• INSTRUCTIONS FOR THE TASK
The data below is to be set down again exactly as written.

• DATA PROVIDED
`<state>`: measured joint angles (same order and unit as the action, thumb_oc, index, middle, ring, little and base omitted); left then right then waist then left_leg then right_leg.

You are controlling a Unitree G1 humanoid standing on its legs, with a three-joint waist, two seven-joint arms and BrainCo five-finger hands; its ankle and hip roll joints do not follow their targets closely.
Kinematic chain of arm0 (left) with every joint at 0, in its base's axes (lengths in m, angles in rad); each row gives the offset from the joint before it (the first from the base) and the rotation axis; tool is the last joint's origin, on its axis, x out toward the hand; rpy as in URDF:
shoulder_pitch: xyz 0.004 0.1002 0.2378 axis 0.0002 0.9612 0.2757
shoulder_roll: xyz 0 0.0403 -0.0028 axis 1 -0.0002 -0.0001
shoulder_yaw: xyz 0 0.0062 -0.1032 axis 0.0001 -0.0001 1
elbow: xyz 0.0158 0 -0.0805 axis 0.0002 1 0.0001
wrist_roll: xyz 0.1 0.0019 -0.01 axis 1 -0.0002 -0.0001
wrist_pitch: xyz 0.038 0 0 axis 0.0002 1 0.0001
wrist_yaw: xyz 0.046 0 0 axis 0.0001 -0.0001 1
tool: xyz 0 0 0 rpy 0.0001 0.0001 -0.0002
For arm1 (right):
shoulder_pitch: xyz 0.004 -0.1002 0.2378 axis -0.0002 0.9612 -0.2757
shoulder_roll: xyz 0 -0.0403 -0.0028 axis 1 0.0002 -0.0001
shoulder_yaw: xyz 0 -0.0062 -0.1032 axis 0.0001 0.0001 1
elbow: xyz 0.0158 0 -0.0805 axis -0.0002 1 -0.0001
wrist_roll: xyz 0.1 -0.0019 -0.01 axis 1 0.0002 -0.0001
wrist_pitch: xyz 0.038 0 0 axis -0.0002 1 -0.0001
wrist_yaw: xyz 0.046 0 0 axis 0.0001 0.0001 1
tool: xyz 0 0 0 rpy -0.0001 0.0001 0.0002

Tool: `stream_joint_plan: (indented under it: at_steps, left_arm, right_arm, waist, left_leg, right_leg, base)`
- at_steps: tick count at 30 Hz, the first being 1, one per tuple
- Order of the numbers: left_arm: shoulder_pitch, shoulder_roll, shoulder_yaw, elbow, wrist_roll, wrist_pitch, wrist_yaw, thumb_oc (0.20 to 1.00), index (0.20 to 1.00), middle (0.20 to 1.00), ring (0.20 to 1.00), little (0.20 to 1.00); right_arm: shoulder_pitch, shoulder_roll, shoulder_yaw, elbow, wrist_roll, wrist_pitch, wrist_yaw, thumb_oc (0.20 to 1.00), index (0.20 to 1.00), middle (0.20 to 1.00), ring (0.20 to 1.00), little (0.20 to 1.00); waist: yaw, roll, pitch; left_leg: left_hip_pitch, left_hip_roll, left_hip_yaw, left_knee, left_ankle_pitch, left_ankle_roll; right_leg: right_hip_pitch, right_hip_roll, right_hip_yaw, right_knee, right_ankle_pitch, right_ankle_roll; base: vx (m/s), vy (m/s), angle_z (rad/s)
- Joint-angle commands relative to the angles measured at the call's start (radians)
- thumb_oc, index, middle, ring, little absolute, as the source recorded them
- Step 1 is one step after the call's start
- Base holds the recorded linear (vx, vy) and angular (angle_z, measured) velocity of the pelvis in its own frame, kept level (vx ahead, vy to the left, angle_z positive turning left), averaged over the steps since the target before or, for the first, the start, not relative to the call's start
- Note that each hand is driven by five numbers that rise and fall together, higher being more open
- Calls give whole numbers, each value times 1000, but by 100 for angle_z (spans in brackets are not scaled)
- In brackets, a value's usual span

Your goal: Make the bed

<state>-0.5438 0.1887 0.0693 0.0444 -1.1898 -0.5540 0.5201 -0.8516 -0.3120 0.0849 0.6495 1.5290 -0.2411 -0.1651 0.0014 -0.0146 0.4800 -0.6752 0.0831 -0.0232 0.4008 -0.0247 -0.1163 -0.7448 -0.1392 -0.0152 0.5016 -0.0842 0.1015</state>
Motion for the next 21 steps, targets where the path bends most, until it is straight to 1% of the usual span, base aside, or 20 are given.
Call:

• RESULT OF THE TASK
`<state>`: measured joint angles (same order and unit as the action, thumb_oc, index, middle, ring, little and base omitted); left then right then waist then left_leg then right_leg.

You are controlling a Unitree G1 humanoid standing on its legs, with a three-joint waist, two seven-joint arms and BrainCo five-finger hands; its ankle and hip roll joints do not follow their targets closely.
Kinematic chain of arm0 (left) with every joint at 0, in its base's axes (lengths in m, angles in rad); each row gives the offset from the joint before it (the first from the base) and the rotation axis; tool is the last joint's origin, on its axis, x out toward the hand; rpy as in URDF:
shoulder_pitch: xyz 0.004 0.1002 0.2378 axis 0.0002 0.9612 0.2757
shoulder_roll: xyz 0 0.0403 -0.0028 axis 1 -0.0002 -0.0001
shoulder_yaw: xyz 0 0.0062 -0.1032 axis 0.0001 -0.0001 1
elbow: xyz 0.0158 0 -0.0805 axis 0.0002 1 0.0001
wrist_roll: xyz 0.1 0.0019 -0.01 axis 1 -0.0002 -0.0001
wrist_pitch: xyz 0.038 0 0 axis 0.0002 1 0.0001
wrist_yaw: xyz 0.046 0 0 axis 0.0001 -0.0001 1
tool: xyz 0 0 0 rpy 0.0001 0.0001 -0.0002
For arm1 (right):
shoulder_pitch: xyz 0.004 -0.1002 0.2378 axis -0.0002 0.9612 -0.2757
shoulder_roll: xyz 0 -0.0403 -0.0028 axis 1 0.0002 -0.0001
shoulder_yaw: xyz 0 -0.0062 -0.1032 axis 0.0001 0.0001 1
elbow: xyz 0.0158 0 -0.0805 axis -0.0002 1 -0.0001
wrist_roll: xyz 0.1 -0.0019 -0.01 axis 1 0.0002 -0.0001
wrist_pitch: xyz 0.038 0 0 axis -0.0002 1 -0.0001
wrist_yaw: xyz 0.046 0 0 axis 0.0001 0.0001 1
tool: xyz 0 0 0 rpy -0.0001 0.0001 0.0002

Tool: `stream_joint_plan: (indented under it: at_steps, left_arm, right_arm, waist, left_leg, right_leg, base)`
- at_steps: tick count at 30 Hz, the first being 1, one per tuple
- Order of the numbers: left_arm: shoulder_pitch, shoulder_roll, shoulder_yaw, elbow, wrist_roll, wrist_pitch, wrist_yaw, thumb_oc (0.20 to 1.00), index (0.20 to 1.00), middle (0.20 to 1.00), ring (0.20 to 1.00), little (0.20 to 1.00); right_arm: shoulder_pitch, shoulder_roll, shoulder_yaw, elbow, wrist_roll, wrist_pitch, wrist_yaw, thumb_oc (0.20 to 1.00), index (0.20 to 1.00), middle (0.20 to 1.00), ring (0.20 to 1.00), little (0.20 to 1.00); waist: yaw, roll, pitch; left_leg: left_hip_pitch, left_hip_roll, left_hip_yaw, left_knee, left_ankle_pitch, left_ankle_roll; right_leg: right_hip_pitch, right_hip_roll, right_hip_yaw, right_knee, right_ankle_pitch, right_ankle_roll; base: vx (m/s), vy (m/s), angle_z (rad/s)
- Joint-angle commands relative to the angles measured at the call's start (radians)
- thumb_oc, index, middle, ring, little absolute, as the source recorded them
- Step 1 is one step after the call's start
- Base holds the recorded linear (vx, vy) and angular (angle_z, measured) velocity of the pelvis in its own frame, kept level (vx ahead, vy to the left, angle_z positive turning left), averaged over the steps since the target before or, for the first, the start, not relative to the call's start
- Note that each hand is driven by five numbers that rise and fall together, higher being more open
- Calls give whole numbers, each value times 1000, but by 100 for angle_z (spans in brackets are not scaled)
- In brackets, a value's usual span

Your goal: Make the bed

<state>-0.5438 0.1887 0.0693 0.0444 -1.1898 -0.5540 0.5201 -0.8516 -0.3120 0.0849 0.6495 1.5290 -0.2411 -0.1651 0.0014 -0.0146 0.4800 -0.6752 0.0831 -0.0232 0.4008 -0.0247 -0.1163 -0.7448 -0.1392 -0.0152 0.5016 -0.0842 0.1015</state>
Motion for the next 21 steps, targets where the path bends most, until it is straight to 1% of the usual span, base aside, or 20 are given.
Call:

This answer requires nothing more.